Simplex Mkll

 Simplex Mkll(シンプレックス Mk2)は、Well Temperedのコンセプトをより多くの方々にお楽しみいただくためのベイシック・モデルです。

 好評だったSimplexが大幅にグレードアップしました。フラッグシップ・モデル Versalexの設計思想を受け継ぎながら、シンプル且つコンパクトにまとめ上げたモデルです。軽量でコンパクトなボディーからは想像できないような、低域の伸びとスケール感を表現し、非常に歪の少ないサウンドは、音楽のジャンルを問わずに楽しめる、アナログ再生のニュー・スタンダードモデルです。

Well Tempered Standard Tonearm
 LTD Symmetrex Tonearmのコンセプトをそのままに、シンプルでコンパクトなNew Standard Tonearmを搭載しました。New Standard Tonearmは一般的な意味でのベアリングを持っていません。構造は共振を排除した特別なアームチューブが取り付けられたゴルフボールがモノフィラメントで吊り下げられており、このゴルフボールがオイルカップに入った高粘度シリコーンオイルに部分的に浸されている唯一無比な独自なものです。ゴルフボールは非常に正確に作られていて、不要な共振がなくパーツとして十分に適合しています。
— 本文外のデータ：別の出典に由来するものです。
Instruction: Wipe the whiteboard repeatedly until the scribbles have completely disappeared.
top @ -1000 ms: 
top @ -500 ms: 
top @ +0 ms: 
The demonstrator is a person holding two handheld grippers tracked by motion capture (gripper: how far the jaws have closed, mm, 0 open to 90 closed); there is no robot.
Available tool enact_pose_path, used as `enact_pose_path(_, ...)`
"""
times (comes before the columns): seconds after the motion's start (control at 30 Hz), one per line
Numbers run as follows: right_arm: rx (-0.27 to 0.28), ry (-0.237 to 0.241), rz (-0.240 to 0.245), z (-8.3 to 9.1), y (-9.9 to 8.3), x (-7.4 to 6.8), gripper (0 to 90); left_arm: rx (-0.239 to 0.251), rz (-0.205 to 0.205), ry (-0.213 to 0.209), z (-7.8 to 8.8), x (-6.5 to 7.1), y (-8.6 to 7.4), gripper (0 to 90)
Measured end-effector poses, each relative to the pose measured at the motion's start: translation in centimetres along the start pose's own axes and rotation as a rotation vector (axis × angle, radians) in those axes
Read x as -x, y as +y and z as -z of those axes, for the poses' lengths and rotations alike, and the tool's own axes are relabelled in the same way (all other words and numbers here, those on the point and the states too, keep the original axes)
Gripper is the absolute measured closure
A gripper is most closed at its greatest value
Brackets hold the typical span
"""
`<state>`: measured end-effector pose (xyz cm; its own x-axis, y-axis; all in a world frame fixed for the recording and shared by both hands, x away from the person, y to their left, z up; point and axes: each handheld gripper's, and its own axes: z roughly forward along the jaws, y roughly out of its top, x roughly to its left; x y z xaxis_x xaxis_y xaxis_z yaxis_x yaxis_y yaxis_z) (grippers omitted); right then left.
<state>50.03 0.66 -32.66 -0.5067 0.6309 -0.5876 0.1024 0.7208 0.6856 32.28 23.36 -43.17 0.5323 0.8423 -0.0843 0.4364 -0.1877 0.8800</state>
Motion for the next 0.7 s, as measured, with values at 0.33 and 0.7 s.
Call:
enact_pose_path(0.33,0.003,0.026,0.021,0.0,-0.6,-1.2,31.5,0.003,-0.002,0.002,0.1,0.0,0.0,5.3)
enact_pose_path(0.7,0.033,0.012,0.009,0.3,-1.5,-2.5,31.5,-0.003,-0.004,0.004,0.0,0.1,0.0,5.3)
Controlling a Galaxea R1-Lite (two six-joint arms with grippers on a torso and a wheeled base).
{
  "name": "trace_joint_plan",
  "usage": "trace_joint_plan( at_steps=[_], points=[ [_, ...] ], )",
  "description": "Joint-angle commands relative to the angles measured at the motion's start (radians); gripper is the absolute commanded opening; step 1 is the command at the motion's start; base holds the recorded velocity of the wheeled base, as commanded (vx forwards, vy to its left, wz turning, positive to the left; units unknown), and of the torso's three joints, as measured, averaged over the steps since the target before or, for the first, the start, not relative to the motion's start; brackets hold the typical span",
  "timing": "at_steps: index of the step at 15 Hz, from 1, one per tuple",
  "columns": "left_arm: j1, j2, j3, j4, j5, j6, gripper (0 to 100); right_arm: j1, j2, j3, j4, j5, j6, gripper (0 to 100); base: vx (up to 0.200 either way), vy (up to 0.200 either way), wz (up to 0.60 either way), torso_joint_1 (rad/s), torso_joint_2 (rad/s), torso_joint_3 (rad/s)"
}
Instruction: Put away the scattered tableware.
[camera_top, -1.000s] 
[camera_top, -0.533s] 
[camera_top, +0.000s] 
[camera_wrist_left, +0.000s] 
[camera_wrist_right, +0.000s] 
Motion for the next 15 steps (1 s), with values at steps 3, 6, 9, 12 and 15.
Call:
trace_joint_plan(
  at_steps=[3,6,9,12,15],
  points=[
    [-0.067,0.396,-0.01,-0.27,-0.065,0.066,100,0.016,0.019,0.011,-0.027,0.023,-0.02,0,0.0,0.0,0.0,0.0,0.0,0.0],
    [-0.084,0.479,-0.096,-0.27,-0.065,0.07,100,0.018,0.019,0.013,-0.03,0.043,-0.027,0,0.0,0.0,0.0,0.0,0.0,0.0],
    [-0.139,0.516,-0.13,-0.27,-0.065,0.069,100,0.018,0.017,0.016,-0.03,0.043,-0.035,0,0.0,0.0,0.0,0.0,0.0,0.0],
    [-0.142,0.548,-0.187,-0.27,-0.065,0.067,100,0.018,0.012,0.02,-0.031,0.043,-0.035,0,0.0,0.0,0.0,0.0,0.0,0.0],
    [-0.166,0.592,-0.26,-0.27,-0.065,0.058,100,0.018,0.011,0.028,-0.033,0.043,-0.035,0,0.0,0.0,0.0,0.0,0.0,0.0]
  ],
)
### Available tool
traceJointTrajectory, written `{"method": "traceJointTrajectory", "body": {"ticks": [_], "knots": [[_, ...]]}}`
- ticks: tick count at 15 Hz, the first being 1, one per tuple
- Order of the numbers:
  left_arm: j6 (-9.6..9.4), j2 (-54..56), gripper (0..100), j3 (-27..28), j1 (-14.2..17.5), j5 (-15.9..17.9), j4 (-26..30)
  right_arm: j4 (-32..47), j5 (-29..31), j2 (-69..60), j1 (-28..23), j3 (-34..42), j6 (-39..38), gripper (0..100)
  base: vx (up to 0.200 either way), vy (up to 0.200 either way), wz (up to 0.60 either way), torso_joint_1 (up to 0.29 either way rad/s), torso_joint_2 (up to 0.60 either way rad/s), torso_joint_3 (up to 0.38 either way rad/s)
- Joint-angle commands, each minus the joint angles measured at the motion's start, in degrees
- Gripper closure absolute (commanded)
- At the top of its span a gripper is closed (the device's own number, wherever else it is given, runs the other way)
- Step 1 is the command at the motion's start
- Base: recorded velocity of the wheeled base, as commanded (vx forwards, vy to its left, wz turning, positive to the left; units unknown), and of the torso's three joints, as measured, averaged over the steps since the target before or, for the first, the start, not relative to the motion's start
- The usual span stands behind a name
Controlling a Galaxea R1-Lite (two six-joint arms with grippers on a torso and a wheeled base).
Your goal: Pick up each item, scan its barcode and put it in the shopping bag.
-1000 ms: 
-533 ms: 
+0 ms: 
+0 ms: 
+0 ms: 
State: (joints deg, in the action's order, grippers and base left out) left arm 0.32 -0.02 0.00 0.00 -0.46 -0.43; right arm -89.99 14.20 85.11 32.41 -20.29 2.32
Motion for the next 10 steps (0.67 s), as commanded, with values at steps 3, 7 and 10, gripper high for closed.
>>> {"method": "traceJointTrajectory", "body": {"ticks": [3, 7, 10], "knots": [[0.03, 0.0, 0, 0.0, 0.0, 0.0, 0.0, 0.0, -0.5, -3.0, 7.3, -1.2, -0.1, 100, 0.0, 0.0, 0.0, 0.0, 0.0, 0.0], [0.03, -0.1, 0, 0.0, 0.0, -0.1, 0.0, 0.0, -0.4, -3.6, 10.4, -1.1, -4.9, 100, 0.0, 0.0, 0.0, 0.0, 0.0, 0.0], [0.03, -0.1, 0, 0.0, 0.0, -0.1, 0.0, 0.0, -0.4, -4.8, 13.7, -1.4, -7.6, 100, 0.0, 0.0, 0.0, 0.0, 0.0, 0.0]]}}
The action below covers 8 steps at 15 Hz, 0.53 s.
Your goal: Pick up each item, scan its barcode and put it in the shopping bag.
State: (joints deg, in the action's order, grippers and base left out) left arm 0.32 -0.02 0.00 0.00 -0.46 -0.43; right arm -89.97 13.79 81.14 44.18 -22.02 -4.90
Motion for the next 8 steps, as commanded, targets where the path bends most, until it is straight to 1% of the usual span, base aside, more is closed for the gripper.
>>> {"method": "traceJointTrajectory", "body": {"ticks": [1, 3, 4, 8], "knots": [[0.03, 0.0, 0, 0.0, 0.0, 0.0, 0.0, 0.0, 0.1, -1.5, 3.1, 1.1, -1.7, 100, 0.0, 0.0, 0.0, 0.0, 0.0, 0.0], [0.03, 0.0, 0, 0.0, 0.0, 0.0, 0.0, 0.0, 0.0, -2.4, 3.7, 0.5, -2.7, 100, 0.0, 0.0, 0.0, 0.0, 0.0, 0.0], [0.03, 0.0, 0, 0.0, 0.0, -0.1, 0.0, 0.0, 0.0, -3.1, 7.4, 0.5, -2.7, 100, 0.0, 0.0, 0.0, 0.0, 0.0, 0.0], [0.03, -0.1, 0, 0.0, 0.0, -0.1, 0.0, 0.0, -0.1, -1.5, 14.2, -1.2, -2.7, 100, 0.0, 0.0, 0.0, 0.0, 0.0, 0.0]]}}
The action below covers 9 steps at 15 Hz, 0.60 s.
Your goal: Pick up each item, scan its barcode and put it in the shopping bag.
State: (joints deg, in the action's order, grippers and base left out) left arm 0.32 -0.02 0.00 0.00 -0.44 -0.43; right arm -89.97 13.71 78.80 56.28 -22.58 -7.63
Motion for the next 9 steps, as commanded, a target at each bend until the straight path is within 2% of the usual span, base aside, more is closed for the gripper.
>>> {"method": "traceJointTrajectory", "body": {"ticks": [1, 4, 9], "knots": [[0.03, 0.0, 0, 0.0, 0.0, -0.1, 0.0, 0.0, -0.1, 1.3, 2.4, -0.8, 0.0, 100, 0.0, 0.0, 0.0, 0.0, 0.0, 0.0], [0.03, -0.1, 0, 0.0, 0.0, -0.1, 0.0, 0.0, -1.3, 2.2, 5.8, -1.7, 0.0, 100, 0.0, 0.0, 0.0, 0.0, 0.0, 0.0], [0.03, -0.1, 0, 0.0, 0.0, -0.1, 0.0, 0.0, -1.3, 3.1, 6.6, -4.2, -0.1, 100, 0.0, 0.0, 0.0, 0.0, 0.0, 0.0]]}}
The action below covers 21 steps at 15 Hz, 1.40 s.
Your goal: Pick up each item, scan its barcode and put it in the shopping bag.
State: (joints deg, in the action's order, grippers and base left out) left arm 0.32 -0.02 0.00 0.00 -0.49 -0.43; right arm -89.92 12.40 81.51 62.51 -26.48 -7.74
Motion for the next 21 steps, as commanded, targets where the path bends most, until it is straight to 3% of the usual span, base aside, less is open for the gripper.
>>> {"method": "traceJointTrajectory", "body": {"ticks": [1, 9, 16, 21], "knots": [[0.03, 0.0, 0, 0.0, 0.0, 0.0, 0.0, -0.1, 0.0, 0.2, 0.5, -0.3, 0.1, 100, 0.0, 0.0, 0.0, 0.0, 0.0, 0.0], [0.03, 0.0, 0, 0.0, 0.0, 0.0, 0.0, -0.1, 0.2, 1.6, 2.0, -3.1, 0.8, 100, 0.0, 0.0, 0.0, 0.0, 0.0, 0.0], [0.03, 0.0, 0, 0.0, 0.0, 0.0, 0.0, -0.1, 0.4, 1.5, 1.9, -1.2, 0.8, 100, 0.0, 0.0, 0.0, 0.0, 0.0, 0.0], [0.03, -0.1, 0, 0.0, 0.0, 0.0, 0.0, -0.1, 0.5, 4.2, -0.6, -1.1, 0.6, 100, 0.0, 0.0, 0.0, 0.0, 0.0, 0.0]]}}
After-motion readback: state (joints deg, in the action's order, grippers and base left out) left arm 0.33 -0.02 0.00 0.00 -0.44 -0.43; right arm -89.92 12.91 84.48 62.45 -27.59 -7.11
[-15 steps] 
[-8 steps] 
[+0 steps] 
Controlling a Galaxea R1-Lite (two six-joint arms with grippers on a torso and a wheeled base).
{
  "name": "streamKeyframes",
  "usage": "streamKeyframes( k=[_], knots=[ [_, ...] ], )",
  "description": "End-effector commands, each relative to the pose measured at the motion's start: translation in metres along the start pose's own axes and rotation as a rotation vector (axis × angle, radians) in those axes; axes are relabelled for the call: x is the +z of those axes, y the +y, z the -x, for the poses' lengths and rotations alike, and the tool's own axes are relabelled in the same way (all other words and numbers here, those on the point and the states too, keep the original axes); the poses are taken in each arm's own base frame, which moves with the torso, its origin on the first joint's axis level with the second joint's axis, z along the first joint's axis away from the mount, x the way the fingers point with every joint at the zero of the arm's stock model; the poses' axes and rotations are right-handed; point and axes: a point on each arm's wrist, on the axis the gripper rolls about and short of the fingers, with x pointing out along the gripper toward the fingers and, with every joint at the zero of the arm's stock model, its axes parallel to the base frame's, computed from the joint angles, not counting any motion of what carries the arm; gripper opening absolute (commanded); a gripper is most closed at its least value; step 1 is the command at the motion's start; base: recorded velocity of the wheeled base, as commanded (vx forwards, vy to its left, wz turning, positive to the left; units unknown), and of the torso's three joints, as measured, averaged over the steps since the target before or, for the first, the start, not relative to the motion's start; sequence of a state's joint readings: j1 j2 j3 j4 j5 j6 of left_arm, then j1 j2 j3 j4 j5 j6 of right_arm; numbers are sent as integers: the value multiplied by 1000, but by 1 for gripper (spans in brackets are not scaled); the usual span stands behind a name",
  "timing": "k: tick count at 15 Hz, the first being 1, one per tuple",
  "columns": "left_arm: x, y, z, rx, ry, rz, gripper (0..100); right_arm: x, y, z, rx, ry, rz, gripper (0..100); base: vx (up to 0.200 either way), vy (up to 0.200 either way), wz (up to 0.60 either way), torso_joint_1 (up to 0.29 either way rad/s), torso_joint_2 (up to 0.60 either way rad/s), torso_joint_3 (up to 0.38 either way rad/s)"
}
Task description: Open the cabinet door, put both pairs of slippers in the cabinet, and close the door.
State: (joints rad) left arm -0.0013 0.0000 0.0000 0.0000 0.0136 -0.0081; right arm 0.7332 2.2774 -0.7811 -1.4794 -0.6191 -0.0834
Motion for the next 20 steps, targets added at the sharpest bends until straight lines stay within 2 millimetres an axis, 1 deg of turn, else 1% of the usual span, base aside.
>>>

トーンアーム・アッセンブリーの重心はゴルフボールより上にあり、かつゴルフボールの底部が浸されているシリコーンオイルの制動作用により、スタイラスがレコードの溝に大きな振幅を検出したときに増加した抗力はトーンアームを押し下げ針圧を優しく増加させ、すべてのカートリッジのための安全で安定した状態を維持させます。

"Baltic " Plywood Plinth
 グレードアップしたキャビネットは、Versallexと同様の高密度で非常に堅い、マルチレイヤーのバルチック・プライウッドを採用しています。適度な内部損失を持ち、かつ十分な重量のある30mm厚のキャビネットは、従来より重心の低い、ナチュラルなサウンドに貢献しています。

Platter bearing
 ウェルテンパードのスピンドル・ベアリングも独自のユニークな構造です。スピンドルの周りの穴は、テフロン製の三角形の穴で、三角形の一角がモーターに向けられています。丸いスピンドルがこの上部のテフロンベアリングの面二点と底軸受け一点の三点で接触するゼロクリアランスとなり、非常に高度な回転安定性を持ったテフロン・スラスト・ベアリングとなり、ベアリングノイズは可能な限り抑えています。

Motor
 使用モーターは、サーボ・コントロールされた小型DCモーターで、振動をコントロールしてキャビネットにマウントされています。

Drive thread
 新たな製品を開発するにあたって、様々なタイプの百種類以上ものベルトやストリングを試し、極細Φ0.004inchのポリエステル・ストリングを採用しました。
 アクリルプラッターの回転は、この大変独創的なゼロクリアランス・ベアリングと極細Φ0.004inchのポリエステル・ストリング・ドライブと相まって、ほとんど無視できるほど低いワウ・フラッターの数値を実現しました。 

Acrylic platter and Mat
 プラッターは適度な内部損失と機械的安定性を持ち合わせた、ブラックアクリルを採用しています。
 ディスク・マットは、何種類もヒアリングした中で最も効果的であった、ポリエステル+PVC製ディスク・マットを採用しています。